7. Workforce Development
- Upskilling specialists:
- Plan nationally to increase the availability of training for specialists such as therapists, educational psychologists, and SENCos. This could be further enhanced through programmes of mentoring and coaching for staff new to role.
- Flexible recruitment models:
- Offer flexible roles and attractive packages to recruit and retain SEND professionals.
- Enhance SENCo Role:
- Elevate the status of SENCos and ensure they have adequate time, resources, and training to fulfil their responsibilities.
8. Reducing Exclusions and Improving Alternative Provision
- Zero-exclusion policies:
- Incentivise schools financially and through inspection frameworks to adopt inclusive behaviour management strategies, reducing the use of exclusions for children with SEND.
- Maintaining accountability for children:
- Ensuring the originating education setting remains accountable for the outcomes for any child it excludes.
- Improved alternative provision (AP):
- Invest in national high-quality AP programme that focuses on reintegrating pupils into mainstream or special education where appropriate.
9. Data-Driven Decision-Making
- Enhanced data collection:
- Collect detailed, consistent data on SEND needs, outcomes, and costs to inform local and national policy.
- Monitoring outcomes:
- Shift focus from processes to outcomes, tracking the long-term progress of children with SEND in education, employment, and independence.

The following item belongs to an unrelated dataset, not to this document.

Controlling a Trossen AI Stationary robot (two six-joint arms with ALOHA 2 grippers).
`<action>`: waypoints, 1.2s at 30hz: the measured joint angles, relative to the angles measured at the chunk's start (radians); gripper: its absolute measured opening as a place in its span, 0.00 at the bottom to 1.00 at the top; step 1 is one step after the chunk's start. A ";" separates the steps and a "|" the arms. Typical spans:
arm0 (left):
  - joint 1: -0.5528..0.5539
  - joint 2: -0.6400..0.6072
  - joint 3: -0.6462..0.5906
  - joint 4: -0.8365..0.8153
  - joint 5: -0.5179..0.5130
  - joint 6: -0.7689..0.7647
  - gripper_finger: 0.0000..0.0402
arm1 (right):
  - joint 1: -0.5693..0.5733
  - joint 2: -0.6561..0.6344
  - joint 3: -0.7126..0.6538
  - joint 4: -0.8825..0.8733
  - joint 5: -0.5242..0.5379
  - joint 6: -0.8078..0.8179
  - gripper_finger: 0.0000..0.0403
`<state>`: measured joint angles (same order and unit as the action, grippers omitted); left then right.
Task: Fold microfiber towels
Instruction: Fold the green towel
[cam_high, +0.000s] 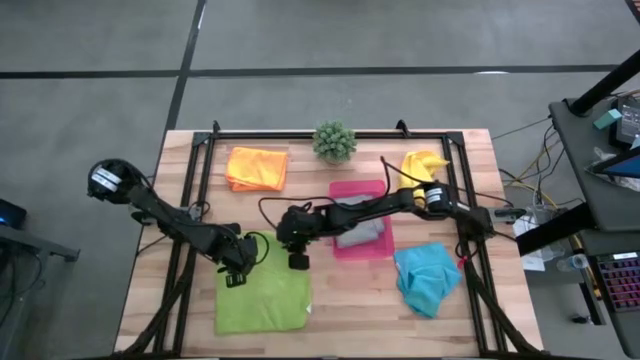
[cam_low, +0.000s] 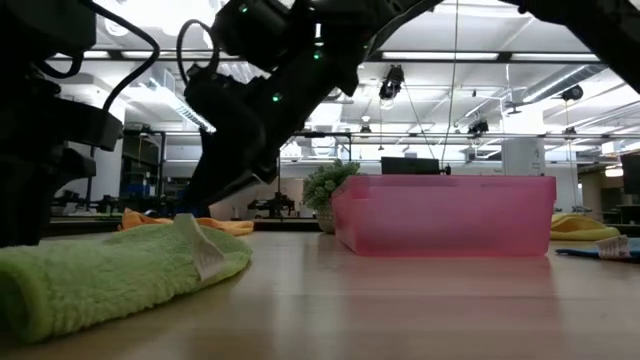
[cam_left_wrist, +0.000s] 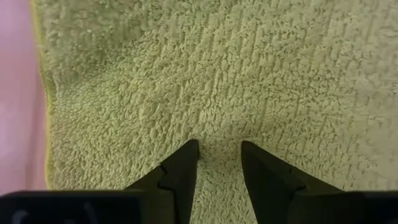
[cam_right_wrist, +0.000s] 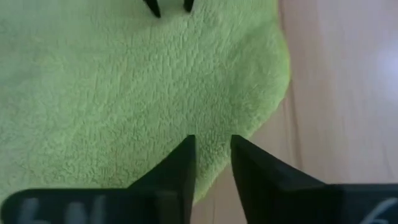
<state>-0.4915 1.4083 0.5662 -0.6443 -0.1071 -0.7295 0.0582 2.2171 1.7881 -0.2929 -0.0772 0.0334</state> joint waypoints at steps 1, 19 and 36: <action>0.000 0.000 0.000 -0.001 -0.010 0.000 0.28 | 0.000 0.012 0.015 -0.016 0.000 0.000 0.26; 0.001 0.001 -0.001 0.006 -0.036 -0.001 0.28 | 0.065 0.098 0.172 -0.066 -0.114 -0.078 0.12; 0.001 0.001 -0.001 0.009 -0.047 -0.023 0.28 | 0.033 0.040 0.138 -0.099 -0.106 -0.050 0.25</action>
<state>-0.4904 1.4097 0.5648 -0.6353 -0.1545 -0.7528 0.0908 2.2575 1.9259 -0.3917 -0.1836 -0.0170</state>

10. Cultural and Structural Reforms
- Promoting an inclusive and nurturing culture:
- Embed inclusion as a core principle across the education system, with a "whole school" approach to supporting SEND pupils.
- Simplified governance:
- Clarify governance structures and responsibilities to reduce fragmentation and improve oversight between different governmental departments.
11. Long-Term Planning
- Forecasting demand:
- Use demographic and need-based projections to plan future capacity in schools and services.
- Supporting transitions:
- Improve support for transitions between school phases and into adulthood, focusing on preparation for employment, further education, and independent living.